La majorité des dégâts sont observés entre 1 800 et 2 300 m. Plus en altitude, il est possible qu'il ait surtout neigé, et qu'il n'y ait donc eu que peu de ruissellement. Mais dans la tranche d'altitude précitée, on constate de très nombreux signes d'activité morphogénétique intense, quelle que soit la couverture végétale[1] :
- rainures d'avalanches, bordées en pied par des accumulations ayant parfois rejoint les torrents, et montrant des signes d'écoulements torrentiels ;
- innombrables décollements localisés, liés à la saturation hydrique des sols, qui ont ponctuellement glissé, donnant naissance à des coulées de matériaux pouvant rejoindre les torrents ;
- importante activité morphodynamique des cours d'eau qui ont tous incisé et raviné les fonds de vallée, entaillant leur lit souvent à partir de 2 500 à 2 300 m d'altitude, et ayant ainsi produit un très important volume d'alluvions qui se sont déposées à l'aval dans les parties les plus larges des vallées, où elles ont été laissées par les eaux en crue circulant par chenaux anastomosés ; de nombreuses terres agricoles et des voies de circulation ont ainsi été recouvertes d'alluvions, mais aussi des zones habitées.

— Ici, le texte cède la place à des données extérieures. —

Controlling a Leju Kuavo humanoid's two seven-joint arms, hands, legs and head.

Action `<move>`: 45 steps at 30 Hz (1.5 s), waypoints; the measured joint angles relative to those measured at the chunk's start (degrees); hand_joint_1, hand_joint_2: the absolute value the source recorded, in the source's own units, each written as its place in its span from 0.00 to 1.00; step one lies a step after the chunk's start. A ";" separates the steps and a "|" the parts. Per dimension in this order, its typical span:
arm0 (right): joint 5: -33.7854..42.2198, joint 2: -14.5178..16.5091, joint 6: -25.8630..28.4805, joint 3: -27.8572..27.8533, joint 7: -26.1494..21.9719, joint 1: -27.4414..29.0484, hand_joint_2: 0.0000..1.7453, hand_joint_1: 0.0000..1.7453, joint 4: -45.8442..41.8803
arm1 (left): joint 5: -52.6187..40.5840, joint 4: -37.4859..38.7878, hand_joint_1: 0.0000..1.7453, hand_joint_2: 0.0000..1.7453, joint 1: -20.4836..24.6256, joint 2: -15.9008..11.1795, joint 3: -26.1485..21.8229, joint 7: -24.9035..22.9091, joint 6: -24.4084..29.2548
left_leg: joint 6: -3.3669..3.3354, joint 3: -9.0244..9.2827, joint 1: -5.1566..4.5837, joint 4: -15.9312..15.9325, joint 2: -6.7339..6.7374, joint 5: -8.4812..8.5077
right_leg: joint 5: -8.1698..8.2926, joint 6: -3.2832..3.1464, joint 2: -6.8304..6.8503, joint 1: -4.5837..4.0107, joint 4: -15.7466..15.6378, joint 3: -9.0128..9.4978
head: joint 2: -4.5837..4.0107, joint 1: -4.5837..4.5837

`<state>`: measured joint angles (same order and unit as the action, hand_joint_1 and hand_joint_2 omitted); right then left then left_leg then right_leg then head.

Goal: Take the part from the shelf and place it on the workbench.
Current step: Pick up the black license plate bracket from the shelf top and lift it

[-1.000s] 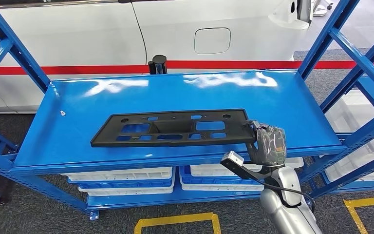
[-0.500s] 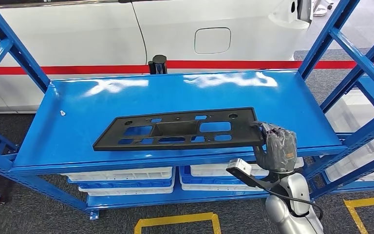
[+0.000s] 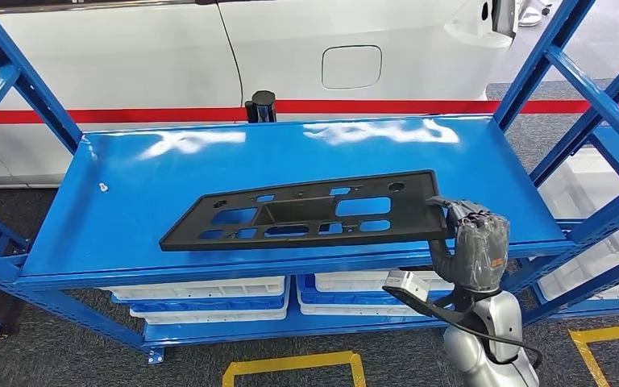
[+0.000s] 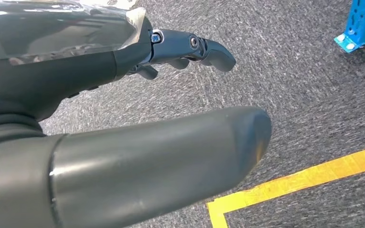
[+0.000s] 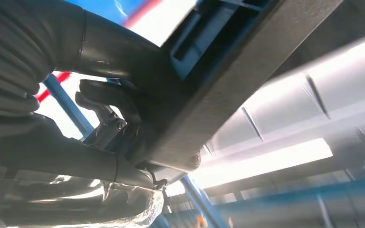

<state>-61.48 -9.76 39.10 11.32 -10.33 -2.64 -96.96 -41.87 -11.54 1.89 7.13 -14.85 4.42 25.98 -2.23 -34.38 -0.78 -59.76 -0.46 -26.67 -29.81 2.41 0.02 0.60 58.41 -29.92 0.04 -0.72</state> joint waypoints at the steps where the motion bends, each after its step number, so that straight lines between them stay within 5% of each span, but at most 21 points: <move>1: -0.16 0.45 0.17 -0.57 -1.12 0.31 1.00 1.00 -1.42 | -0.16 0.00 0.00 0.00 0.00 0.00 -0.16 0.10 0.02 | 0.00 -0.01 0.00 0.00 0.00 0.00 | 0.00 0.00 0.00 0.00 0.00 0.01 | 0.00 -0.01; 8: -2.36 4.48 0.25 -4.37 -7.39 2.34 1.00 1.00 -11.31 | -1.47 -0.11 0.00 0.00 -0.01 0.00 -1.44 0.28 0.03 | 0.01 -0.01 0.01 0.01 -0.01 -0.02 | -0.03 -0.03 0.00 -0.01 0.00 -0.41 | 0.00 -0.01; 16: 1.03 11.12 0.25 -10.12 -20.64 4.29 1.00 1.00 -20.55 | -3.65 -0.42 0.00 0.00 0.01 0.00 -2.77 -0.07 -0.19 | 0.01 -0.02 0.01 0.01 0.01 -0.02 | -0.04 -0.03 0.00 0.00 0.00 -0.46 | 0.00 -0.01; 38: 2.15 17.76 0.22 -16.19 -27.83 3.80 1.00 1.00 -25.59 | -4.08 -1.13 0.00 0.00 -0.01 0.12 -7.32 1.44 1.84 | 0.01 -0.01 0.01 0.01 0.00 -0.02 | -0.03 -0.03 0.00 -0.01 0.00 -0.45 | 0.00 0.00; 42: 2.26 18.19 0.22 -16.43 -27.85 3.80 1.00 1.00 -25.61 | -3.98 -1.27 0.00 1.00 -0.01 0.14 -7.87 1.44 1.94 | 0.01 -0.01 0.01 0.01 0.00 -0.02 | -0.03 -0.03 0.00 -0.01 0.00 -0.44 | 0.00 0.00; 44: 2.29 18.32 0.22 -16.54 -27.89 3.80 1.00 1.00 -25.62 | -3.74 -1.29 0.00 1.00 -0.01 0.17 -8.15 1.44 2.00 | 0.01 -0.01 0.01 0.01 0.00 -0.01 | -0.03 -0.03 0.00 -0.01 0.00 -0.44 | 0.00 0.00; 45: 2.31 18.38 0.22 -16.58 -27.92 3.80 1.00 1.00 -25.62 | -3.58 -1.31 0.00 0.75 -0.01 0.20 -8.32 1.45 2.09 | 0.01 -0.01 0.01 0.01 0.00 -0.01 | -0.03 -0.03 0.00 -0.01 0.00 -0.44 | 0.00 0.00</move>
<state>-59.17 8.61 39.32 -5.26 -38.25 1.15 -122.57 -45.46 -12.85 1.88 7.32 -23.17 5.86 28.06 -2.22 -34.40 -0.76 -59.75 -0.46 -26.68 -29.84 2.38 0.02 0.59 58.41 -30.36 0.04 -0.72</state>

À de plus basses altitudes, les cônes de déjection, très souvent cultivés et habités, ont été recouverts par d'importantes quantités d'alluvions. La reprise d'activité de ces cônes a pu s'étendre jusqu'en fond de vallée où les alluvions ont dévié le cours d'eau principal, forçant celui-ci à éroder la berge opposée, ou contribuant à une surélévation des lignes d'eau en crue[1].
Plusieurs ponts ont été rapidement obstrués, notamment par les arbres transportés par les flots, et l'engravement consécutif a provoqué l'apparition de barrages qui, en ralentissant les eaux, ont favorisé la sédimentation dans les zones inondées, ainsi que des surinondations ponctuelles. Ce phénomène a contribué à un énorme engravement formé entre Château-Queyras et Villevieille[1].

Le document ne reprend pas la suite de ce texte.